Along with that generosity, major donor countries promised not to repeat the old failed strategy of poorly coordinated projects that wither through waste and neglect. Nongovernmental agencies, which — often for sound reasons — are used to bypassing the Haitian government, pledged to channel their efforts through a redevelopment plan proposed by Haiti and jointly administered by Haitian officials and the largest donors.
Haiti’s president, René Préval, and prime minister, Jean-Max Bellerive, acknowledged the need for their notoriously ineffective and corrupt government to do things very differently. They promised to work with the international community to create, and then abide by, new structures to track the billions being given.
The promises are accompanied by an ambitious plan to build new roads, ports, bridges and desperately needed housing outside the shattered capital of Port-au-Prince. It also calls for building the necessities of a functioning society: systems of justice, policing, education.
There are still a lot of buts. Pledges need to turn into donations. While billions of dollars are needed for the future, the government needs hundreds of millions now to meet its payroll and other expenses in the coming year. We, too, are leery of handing cash directly to Haiti’s government, but the call for budget support has the persuasive endorsement of Dominique Strauss-Kahn, the managing director of the International Monetary Fund.

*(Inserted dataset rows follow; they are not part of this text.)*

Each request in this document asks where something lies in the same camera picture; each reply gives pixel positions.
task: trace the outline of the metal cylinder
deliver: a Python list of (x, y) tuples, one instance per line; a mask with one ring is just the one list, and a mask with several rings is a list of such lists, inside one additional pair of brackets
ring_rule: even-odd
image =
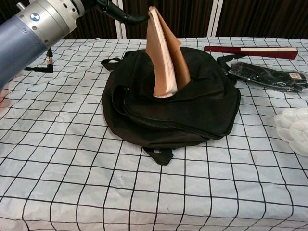
[(16, 16), (0, 26), (0, 44), (0, 91), (47, 50), (36, 34)]
[(6, 82), (76, 28), (81, 0), (36, 0), (0, 26), (0, 91)]
[(21, 11), (24, 10), (24, 9), (26, 8), (21, 2), (17, 3), (16, 6), (17, 6), (17, 8), (18, 8), (19, 10), (21, 10)]

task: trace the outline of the white plastic object
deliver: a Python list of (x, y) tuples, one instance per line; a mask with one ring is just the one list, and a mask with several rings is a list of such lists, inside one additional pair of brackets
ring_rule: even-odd
[(274, 121), (278, 136), (296, 154), (308, 157), (308, 108), (285, 109)]

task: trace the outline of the white tablecloth
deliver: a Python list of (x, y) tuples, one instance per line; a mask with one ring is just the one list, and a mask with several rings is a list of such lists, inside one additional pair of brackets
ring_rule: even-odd
[[(295, 60), (240, 59), (308, 73), (308, 40), (187, 38), (183, 46), (297, 46)], [(62, 40), (53, 74), (24, 71), (0, 104), (0, 230), (308, 230), (308, 158), (277, 136), (273, 116), (308, 94), (238, 82), (231, 135), (174, 151), (157, 165), (112, 134), (101, 95), (108, 57), (144, 39)], [(222, 53), (212, 53), (214, 57)], [(45, 56), (33, 65), (45, 65)]]

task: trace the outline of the black fabric item
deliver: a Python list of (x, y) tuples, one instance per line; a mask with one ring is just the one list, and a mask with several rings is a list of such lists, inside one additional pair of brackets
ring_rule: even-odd
[(308, 89), (308, 80), (305, 75), (297, 71), (278, 71), (237, 62), (232, 64), (229, 73), (278, 91), (303, 92)]
[(231, 132), (239, 90), (212, 56), (192, 48), (181, 51), (192, 80), (166, 99), (153, 96), (154, 69), (145, 50), (126, 55), (111, 73), (102, 102), (114, 134), (146, 148), (174, 149)]
[(160, 149), (158, 152), (155, 152), (153, 148), (143, 148), (144, 151), (153, 158), (153, 160), (159, 165), (168, 165), (170, 160), (173, 157), (173, 153), (171, 149)]

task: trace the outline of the black cable
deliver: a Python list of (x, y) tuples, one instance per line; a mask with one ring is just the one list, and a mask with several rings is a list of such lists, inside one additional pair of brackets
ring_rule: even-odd
[(53, 54), (51, 48), (48, 49), (47, 54), (47, 67), (27, 67), (25, 71), (35, 71), (35, 72), (42, 72), (42, 73), (53, 73)]
[(102, 13), (129, 26), (135, 26), (149, 19), (148, 14), (139, 16), (126, 14), (117, 5), (113, 4), (111, 0), (96, 0), (96, 2)]

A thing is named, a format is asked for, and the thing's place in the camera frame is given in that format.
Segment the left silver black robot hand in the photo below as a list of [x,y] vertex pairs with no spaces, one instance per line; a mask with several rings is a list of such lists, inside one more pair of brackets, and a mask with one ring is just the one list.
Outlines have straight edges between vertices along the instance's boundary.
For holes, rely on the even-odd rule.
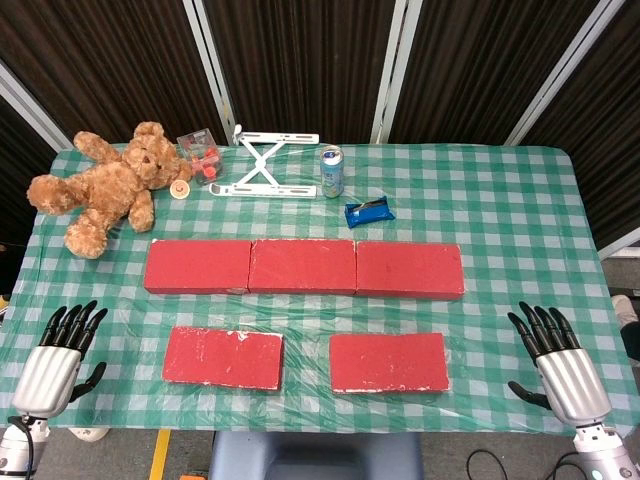
[[77,377],[82,361],[106,308],[95,300],[71,308],[59,307],[49,318],[38,345],[30,353],[12,399],[16,411],[27,417],[50,419],[91,392],[106,371],[104,361],[82,383]]

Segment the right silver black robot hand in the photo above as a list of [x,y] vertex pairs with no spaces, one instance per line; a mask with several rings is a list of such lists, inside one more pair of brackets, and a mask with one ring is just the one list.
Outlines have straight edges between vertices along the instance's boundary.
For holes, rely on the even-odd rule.
[[570,322],[555,307],[544,309],[521,301],[521,316],[508,318],[536,368],[544,391],[536,393],[508,382],[522,401],[554,413],[562,423],[576,428],[602,422],[612,405],[594,363]]

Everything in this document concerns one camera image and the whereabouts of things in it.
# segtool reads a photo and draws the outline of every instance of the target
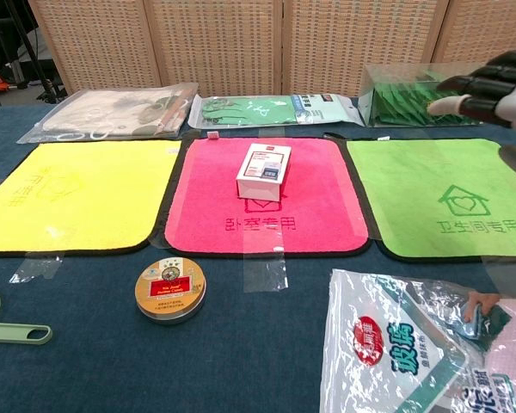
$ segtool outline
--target green plastic handle
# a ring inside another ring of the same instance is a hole
[[[28,338],[32,331],[45,331],[46,334],[41,338]],[[40,346],[49,342],[51,338],[52,329],[47,325],[0,323],[0,342]]]

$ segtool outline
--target woven screen
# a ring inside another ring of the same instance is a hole
[[[143,0],[30,0],[67,91],[160,86]]]
[[[284,93],[356,96],[365,63],[429,62],[445,0],[285,0]]]
[[[435,62],[485,62],[516,49],[516,0],[451,0]]]
[[[145,0],[163,84],[202,96],[280,92],[281,0]]]

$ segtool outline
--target blue tablecloth
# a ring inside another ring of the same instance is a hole
[[[15,142],[49,109],[0,108],[0,179],[34,148]],[[516,133],[497,126],[285,128],[286,136],[324,132],[516,144]],[[23,258],[0,258],[0,322],[48,324],[54,333],[44,346],[0,344],[0,411],[317,412],[332,268],[496,290],[481,263],[397,262],[376,244],[360,256],[287,259],[289,287],[278,293],[244,293],[241,260],[196,259],[208,280],[204,307],[184,324],[161,326],[140,313],[133,291],[140,272],[165,256],[153,246],[122,256],[69,256],[52,279],[21,284],[9,279]]]

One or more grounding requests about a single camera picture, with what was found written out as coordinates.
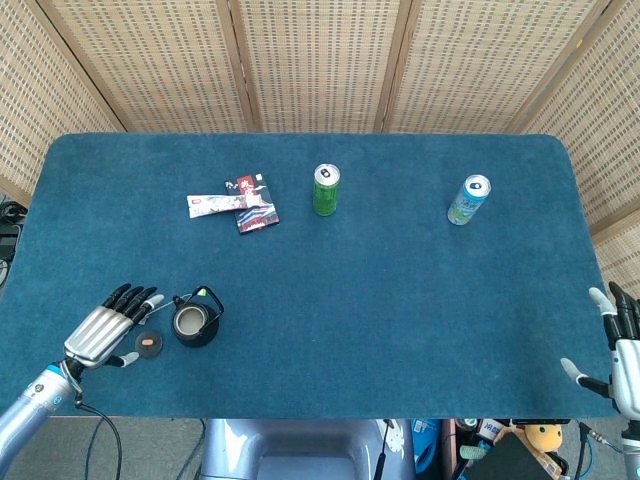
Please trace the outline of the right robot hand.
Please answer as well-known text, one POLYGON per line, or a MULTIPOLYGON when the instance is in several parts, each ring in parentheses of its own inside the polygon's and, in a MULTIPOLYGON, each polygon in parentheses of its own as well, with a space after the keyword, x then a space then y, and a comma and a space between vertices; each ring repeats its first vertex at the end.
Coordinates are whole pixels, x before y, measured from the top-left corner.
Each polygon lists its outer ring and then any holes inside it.
POLYGON ((639 300, 617 283, 609 290, 615 303, 597 287, 589 297, 599 309, 611 357, 609 382, 597 380, 583 372, 568 358, 560 363, 567 376, 577 385, 610 399, 614 409, 628 421, 639 421, 639 300))

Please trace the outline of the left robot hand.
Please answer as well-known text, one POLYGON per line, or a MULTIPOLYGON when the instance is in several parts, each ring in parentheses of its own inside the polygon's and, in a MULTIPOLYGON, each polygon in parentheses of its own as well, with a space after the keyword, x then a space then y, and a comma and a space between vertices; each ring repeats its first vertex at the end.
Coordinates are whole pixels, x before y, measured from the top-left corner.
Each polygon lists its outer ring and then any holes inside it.
POLYGON ((163 301, 156 287, 132 287, 125 283, 94 308, 64 342, 61 366, 79 375, 101 366, 124 368, 140 358, 132 351, 116 355, 114 351, 131 330, 163 301))

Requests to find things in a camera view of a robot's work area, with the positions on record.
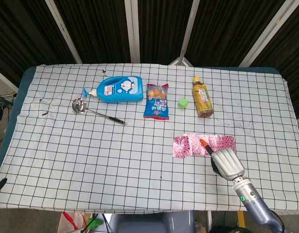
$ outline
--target cartoon character label
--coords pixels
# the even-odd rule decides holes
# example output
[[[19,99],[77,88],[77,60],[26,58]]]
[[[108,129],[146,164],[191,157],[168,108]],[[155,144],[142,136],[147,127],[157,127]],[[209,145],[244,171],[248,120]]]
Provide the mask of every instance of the cartoon character label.
[[[104,87],[104,94],[105,94],[106,96],[112,94],[112,86],[111,86],[111,85],[109,85],[109,86],[105,86],[105,87]]]
[[[129,89],[133,88],[133,84],[127,80],[121,84],[121,88],[127,92]]]
[[[130,94],[135,94],[138,91],[138,79],[135,77],[128,77],[128,79],[132,82]]]

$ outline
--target table
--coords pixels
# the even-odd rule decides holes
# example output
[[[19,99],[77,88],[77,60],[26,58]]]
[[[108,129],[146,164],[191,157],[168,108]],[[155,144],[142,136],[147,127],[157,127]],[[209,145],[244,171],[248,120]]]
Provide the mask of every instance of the table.
[[[107,104],[90,97],[90,109],[124,118],[127,126],[72,111],[83,86],[117,75],[141,76],[144,89],[168,83],[170,120],[144,119],[145,99]],[[194,76],[209,89],[210,118],[196,115]],[[176,107],[182,98],[190,101],[186,110]],[[0,167],[0,180],[8,178],[0,208],[244,209],[209,157],[172,157],[173,138],[184,133],[233,135],[246,175],[268,206],[299,213],[299,132],[281,75],[154,64],[37,67]]]

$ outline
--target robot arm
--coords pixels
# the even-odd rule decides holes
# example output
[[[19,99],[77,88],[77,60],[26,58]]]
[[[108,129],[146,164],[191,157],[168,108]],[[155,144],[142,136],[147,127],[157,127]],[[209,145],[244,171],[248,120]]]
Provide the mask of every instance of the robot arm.
[[[243,178],[245,169],[233,149],[218,150],[210,155],[212,156],[213,170],[224,179],[233,182],[235,192],[258,225],[269,227],[273,233],[289,233],[287,230],[283,231],[283,226],[268,208],[251,181]]]

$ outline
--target blue snack bag
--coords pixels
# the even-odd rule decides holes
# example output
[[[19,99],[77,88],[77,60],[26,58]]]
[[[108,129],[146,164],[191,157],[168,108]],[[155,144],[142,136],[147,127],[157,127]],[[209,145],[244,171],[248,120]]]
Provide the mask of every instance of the blue snack bag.
[[[145,118],[158,120],[169,119],[169,108],[167,100],[168,84],[157,86],[147,84],[147,101],[144,112]]]

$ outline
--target pink packet
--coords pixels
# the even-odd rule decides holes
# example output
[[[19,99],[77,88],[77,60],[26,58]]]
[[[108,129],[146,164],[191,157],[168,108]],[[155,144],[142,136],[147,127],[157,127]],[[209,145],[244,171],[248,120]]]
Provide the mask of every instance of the pink packet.
[[[232,148],[235,150],[235,139],[233,136],[225,136],[225,135],[195,135],[192,133],[189,135],[191,137],[192,146],[193,146],[193,155],[209,155],[207,150],[200,143],[200,139],[205,140],[208,145],[215,152],[217,150],[221,150],[223,148]]]
[[[235,150],[235,140],[233,136],[196,135],[195,133],[189,133],[174,139],[173,157],[185,158],[186,156],[191,155],[209,155],[206,149],[199,142],[200,138],[205,140],[214,152],[229,147]]]
[[[185,158],[193,154],[188,136],[176,137],[173,140],[173,157]]]

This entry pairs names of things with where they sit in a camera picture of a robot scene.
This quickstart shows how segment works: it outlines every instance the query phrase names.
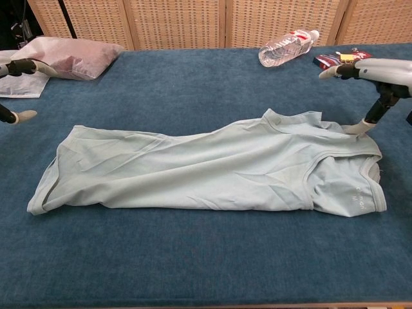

Many excellent-sounding ideas have not yet been fleshed out. One is the plan to create an interim reconstruction committee led by Mr. Bellerive and former President Bill Clinton, a United Nations envoy to Haiti, that would evolve into a Haitian-led Haitian Development Authority — how will that work? How will the diaspora be able to contribute, beyond sending cash? And, perhaps most important, when and how will the system for following the money and the projects be put in place?
The plans are complicated, too, by the deeply inadequate relief effort. More than a million earthquake survivors are homeless. They want to see a new Haiti someday, but right now they need safe shelter, food and water. And they know that the same leaders who are hatching ambitious plans now were also overwhelmed and distressingly absent in the quake’s horrific aftermath.
Haiti is awash in promises. Haitians need to see results. If dismal history repeats itself, this week would be the high point of optimism, followed by a long slide into disillusionment and failure. That must not happen again.